Più lavoro, più occupati, più soldi che possono rilanciare i consumi e determinare un benessere diffuso. Non è una ricetta magica ma ciò che può essere fatto se davvero si vuole rilanciare occupazione e sviluppo. I prossimi giorni segneranno una svolta nelle politiche del lavoro e della formazione. Sono in arrivo 28,6 miliardi di euro complessivi, di cui 14,81 di risorse europee. Quelle previste per Fondo sociale europeo (Fse+, 2021-27) a cui si andranno a sommare 13,83 miliardi di cofinanziamento nazionale. Fondi per finanziare 21 programmi regionali e sei programmi nazionali. Si tratta di un maxi piano che vedrà protagonisti i giovani e le donne.
Meloni e l’impegno per i giovani
C’è oggi un terreno fertile per assicurare una crescita dell’occupazione che, come ricorda il premier Giorgia Meloni può essere fatta solo promuovendo politiche attive e nuovi assunti. Ieri il presidente del Consiglio ha rilanciato la sfida. “Record storico di occupati: il valore più alto da gennaio 2004”, scrive su Twitter Giorgia Meloni, “Ora al lavoro per migliorare i dati sull’occupazione giovanile, incentivando misure come la decontribuzione per gli under 36 fatta in legge di bilancio. Avanti così”.
Incentivi ma solo a chi assume
Ci soffermiamo sul tema lavoro per più di una ragione. La prima che incentivi e sgravi dati alle imprese solo per chi lavora non è una soluzione per allargare la platea degli occupati. Per fare un vero salto in avanti, è necessario inserire nel tessuto produttivo chi può contribuire allo sforzo di crescita del Paese e questo lo si fa con il lavoro. È urgente creare condizioni per assumere perché sono necessari mansioni tradizionali e nuove professionalità. Con l’assunzione però vanno garantite buste paga remunerative che siano davvero soddisfacenti. Questo oggi non accade. Le imprese non assumono perché gravate da troppe tasse e a fine mese per i lavoratori i salari sono bassi. Un motivo di forte disimpegno per milioni di giovani, che oggi si sentono fuori il sistema produttivo, disorientati e senza garanzie economiche. In altri versi non vedono il futuro.
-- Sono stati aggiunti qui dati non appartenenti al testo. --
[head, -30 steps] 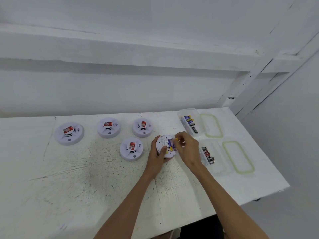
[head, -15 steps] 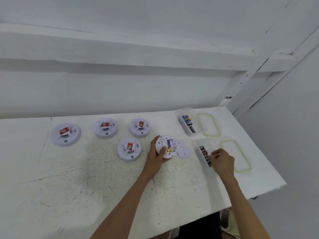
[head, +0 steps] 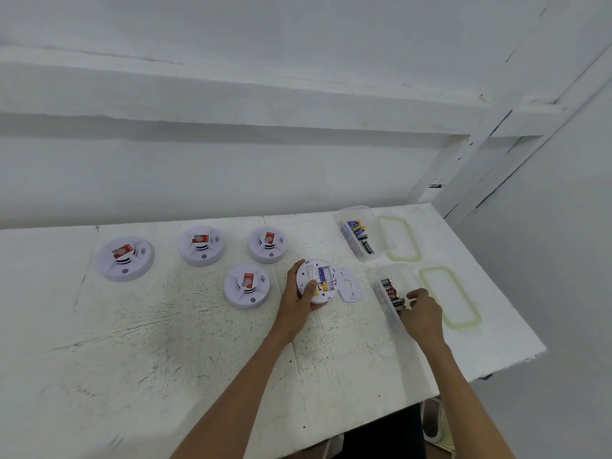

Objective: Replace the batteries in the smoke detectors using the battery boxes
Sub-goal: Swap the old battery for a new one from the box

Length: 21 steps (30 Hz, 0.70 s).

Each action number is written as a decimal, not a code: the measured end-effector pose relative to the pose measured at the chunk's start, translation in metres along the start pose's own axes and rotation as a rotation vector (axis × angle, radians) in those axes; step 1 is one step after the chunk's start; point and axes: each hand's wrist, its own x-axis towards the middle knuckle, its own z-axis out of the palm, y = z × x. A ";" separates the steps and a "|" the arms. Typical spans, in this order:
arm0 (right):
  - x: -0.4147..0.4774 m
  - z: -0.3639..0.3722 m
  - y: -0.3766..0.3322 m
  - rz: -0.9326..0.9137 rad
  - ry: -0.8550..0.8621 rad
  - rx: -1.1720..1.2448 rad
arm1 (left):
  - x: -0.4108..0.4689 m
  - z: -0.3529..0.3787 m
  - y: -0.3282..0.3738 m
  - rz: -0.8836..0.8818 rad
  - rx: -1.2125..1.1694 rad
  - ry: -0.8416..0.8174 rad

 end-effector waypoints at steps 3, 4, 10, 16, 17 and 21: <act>-0.002 -0.001 -0.004 -0.006 0.004 -0.016 | 0.001 0.000 0.000 -0.007 -0.001 0.002; -0.003 -0.002 -0.007 -0.016 0.019 -0.015 | 0.001 0.000 -0.001 -0.008 -0.004 0.003; -0.017 -0.003 -0.045 -0.285 0.237 0.071 | 0.003 -0.001 -0.004 -0.009 -0.019 0.001; -0.024 0.018 -0.084 -0.664 0.143 0.111 | 0.003 0.000 -0.002 0.001 -0.006 0.003; -0.024 0.021 -0.089 -0.713 0.100 0.096 | 0.004 0.000 -0.002 0.002 -0.001 0.006; -0.021 0.035 -0.100 -0.858 -0.093 -0.018 | 0.003 0.000 -0.001 0.004 0.005 0.006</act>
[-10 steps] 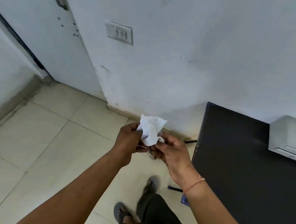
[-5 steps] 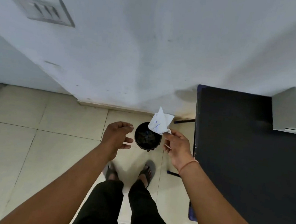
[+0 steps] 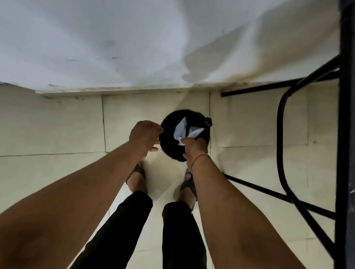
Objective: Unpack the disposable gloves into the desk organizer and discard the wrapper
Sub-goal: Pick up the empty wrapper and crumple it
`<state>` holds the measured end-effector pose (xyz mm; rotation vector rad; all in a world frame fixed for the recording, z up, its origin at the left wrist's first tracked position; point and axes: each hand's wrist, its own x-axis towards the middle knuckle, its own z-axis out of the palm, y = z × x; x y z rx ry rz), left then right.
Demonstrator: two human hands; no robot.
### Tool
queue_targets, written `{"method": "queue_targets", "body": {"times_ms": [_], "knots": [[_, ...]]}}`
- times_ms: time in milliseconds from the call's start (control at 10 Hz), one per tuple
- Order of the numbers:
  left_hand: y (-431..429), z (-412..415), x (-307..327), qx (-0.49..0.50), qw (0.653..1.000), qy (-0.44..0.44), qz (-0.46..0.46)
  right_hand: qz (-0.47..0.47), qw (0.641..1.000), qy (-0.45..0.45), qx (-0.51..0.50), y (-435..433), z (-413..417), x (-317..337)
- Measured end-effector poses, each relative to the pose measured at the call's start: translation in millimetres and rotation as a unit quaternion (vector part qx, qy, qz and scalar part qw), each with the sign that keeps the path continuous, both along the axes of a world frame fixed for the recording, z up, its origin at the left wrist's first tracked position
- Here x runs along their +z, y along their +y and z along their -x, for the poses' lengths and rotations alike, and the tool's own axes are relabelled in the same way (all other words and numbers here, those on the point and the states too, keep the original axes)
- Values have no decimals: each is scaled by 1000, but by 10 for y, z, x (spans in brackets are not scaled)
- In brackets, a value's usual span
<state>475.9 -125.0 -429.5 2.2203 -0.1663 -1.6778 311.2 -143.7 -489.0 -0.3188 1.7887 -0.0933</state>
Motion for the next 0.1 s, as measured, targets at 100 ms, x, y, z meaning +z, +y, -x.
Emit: {"method": "queue_targets", "body": {"times_ms": [100], "knots": [[4, -29, -99, -12, 1000, -12, 6, 14, 1000, 22, -13, -13, -40, -190]]}}
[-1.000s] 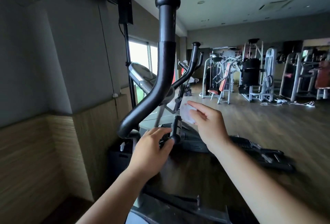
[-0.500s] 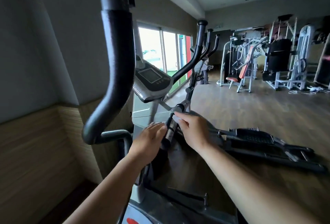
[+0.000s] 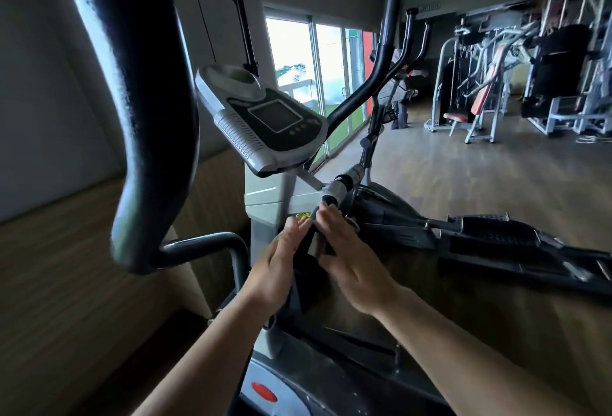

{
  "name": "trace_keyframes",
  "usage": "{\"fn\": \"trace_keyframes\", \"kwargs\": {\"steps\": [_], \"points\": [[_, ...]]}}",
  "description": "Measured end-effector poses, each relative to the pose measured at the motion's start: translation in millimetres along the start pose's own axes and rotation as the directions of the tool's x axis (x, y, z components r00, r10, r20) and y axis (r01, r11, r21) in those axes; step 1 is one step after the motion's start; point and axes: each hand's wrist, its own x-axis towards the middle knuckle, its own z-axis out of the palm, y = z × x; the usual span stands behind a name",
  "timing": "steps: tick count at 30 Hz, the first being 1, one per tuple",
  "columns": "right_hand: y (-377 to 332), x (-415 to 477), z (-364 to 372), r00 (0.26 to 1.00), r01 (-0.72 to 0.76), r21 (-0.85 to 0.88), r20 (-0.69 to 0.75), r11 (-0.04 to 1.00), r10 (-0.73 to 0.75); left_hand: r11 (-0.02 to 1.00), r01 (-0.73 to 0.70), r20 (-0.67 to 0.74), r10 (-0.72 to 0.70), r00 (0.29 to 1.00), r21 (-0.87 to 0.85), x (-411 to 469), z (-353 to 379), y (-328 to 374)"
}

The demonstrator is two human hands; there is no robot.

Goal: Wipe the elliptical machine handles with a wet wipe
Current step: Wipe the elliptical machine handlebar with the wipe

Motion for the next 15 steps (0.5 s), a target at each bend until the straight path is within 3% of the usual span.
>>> {"fn": "trace_keyframes", "kwargs": {"steps": [3, 5, 7, 9, 13, 15], "points": [[-13, -39, 23, 0.992, 0.128, 0.007, 0.024, 0.992, -0.128, 1.0, -0.002, 0.012, 0.002, 1.0, -0.005, 2, -2, -3], [-3, -26, 21, 0.992, 0.12, 0.06, -0.052, 0.991, -0.117, 1.0, 0.011, 0.031, -0.011, 0.999, -0.011, 3, -4, -4], [-1, -8, 24, 0.983, -0.034, 0.191, -0.172, 0.981, 0.067, 0.999, 0.013, 0.044, -0.011, 0.999, -0.03, 3, -3, -4], [-18, -13, 45, 0.943, -0.111, 0.409, -0.245, 0.906, 0.226, 0.999, 0.009, 0.033, -0.008, 0.999, -0.032, 4, -3, -5], [-58, -34, 85, 0.859, -0.069, 0.728, -0.305, 0.683, 0.412, 0.998, 0.028, 0.017, -0.027, 0.999, -0.049, 1, 0, -2], [-46, -16, 78, 0.789, -0.09, 0.712, -0.376, 0.696, 0.487, 0.998, 0.021, 0.014, -0.021, 1.0, -0.058, 1, 2, -1]]}}
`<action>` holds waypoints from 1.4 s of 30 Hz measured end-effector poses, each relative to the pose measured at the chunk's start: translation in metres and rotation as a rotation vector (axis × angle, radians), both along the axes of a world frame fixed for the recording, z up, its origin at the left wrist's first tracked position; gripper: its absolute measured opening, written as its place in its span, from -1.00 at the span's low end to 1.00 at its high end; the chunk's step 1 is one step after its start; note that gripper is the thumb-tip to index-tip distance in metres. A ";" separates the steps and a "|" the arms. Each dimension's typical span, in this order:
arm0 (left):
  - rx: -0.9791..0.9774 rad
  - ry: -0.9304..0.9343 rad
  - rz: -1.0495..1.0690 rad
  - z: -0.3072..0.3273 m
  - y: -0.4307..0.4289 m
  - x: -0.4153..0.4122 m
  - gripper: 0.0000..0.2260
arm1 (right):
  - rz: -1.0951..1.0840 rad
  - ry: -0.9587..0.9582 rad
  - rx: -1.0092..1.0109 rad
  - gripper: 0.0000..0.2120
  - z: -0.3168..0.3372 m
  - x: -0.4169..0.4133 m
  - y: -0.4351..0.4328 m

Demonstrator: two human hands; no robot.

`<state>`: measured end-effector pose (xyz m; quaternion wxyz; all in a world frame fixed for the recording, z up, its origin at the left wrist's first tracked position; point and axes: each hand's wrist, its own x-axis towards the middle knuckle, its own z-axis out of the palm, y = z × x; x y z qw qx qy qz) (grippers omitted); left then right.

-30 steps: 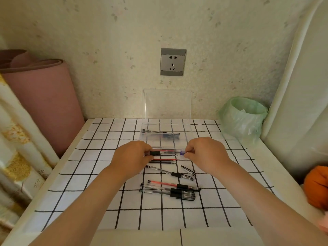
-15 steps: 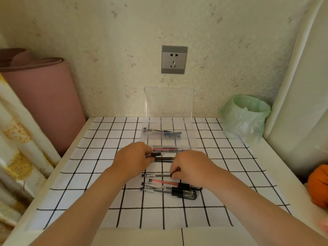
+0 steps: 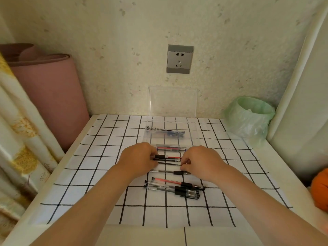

Decisioni contro la sfiducia
La seconda ragione per cui l’occupazione è il vero terreno di sfida politica, economica e sociale, è che il sentirsi inseriti in un progetto di lavoro significa avere una visione nuova e concreta della realtà. L’Italia è maglia nera nell’Unione europea in fatto di numero di giovani che non sono né studenti né lavoratori, i cosiddetti Neet. Sono il 23% dei ragazzi che non hanno una prospettiva e progetto di vita lavorativa. Un dato che contrasta con quelli elaborati da Fondazione studi dei Consulenti del lavoro su dati Unioncamere, il mercato italiano a fine 2022 aveva bisogno in media di 238mila laureati e 335mila diplomati secondari. Sono i due terzi del fabbisogno complessivo. A cui si aggiungerebbero 130mila diplomati delle scuole di formazione professionale. All’appello mancano 47mila laureati ogni anno: quasi il 20% del fabbisogno. Peggio vanno in termini percentuali le scuole di formazione professionale: non c’è il 40% dei diplomati richiesti.
Ora le scelte concrete
Confidiamo che le scelte del preside del Consiglio siano concrete e saldate al suo discorso di insediamento quando ha tracciato una linea di crescita dell’occupazione. Più lavoro più redditi per creare anche un orizzonte previdenziale in particolare per i giovani. Un progetto da realizzare per disinnescare, come ha sottolinea il premier: “una bomba sociale che continuiamo a ignorare. Noi intendiamo lavorare sulla crescita dei giovani”. In agenda del Governo c’è il confronto tra il ministero del Lavoro con la ministra Marina Calderone e i sindacati per mettere a punto una riforma delle pensioni con particolare attenzione al lavoro dei giovani e delle donne. C’è ora da sperare che si sappiano utilizzare i fondi in arrivò per creare nuova occupazione, che sia dia alle imprese la possibilità di assumere e potenziare gli organici con sgravi e incentivi ad hoc per i neo assunti. Il tempo delle decisioni incalza, non basta fare convegni e annunci. È giunto il momento di agire e di dare segni chiari e concreti alle imprese che vogliono ampliare l’organico, ai giovani che cercano un inserimento e riconoscimento sociale ed economico.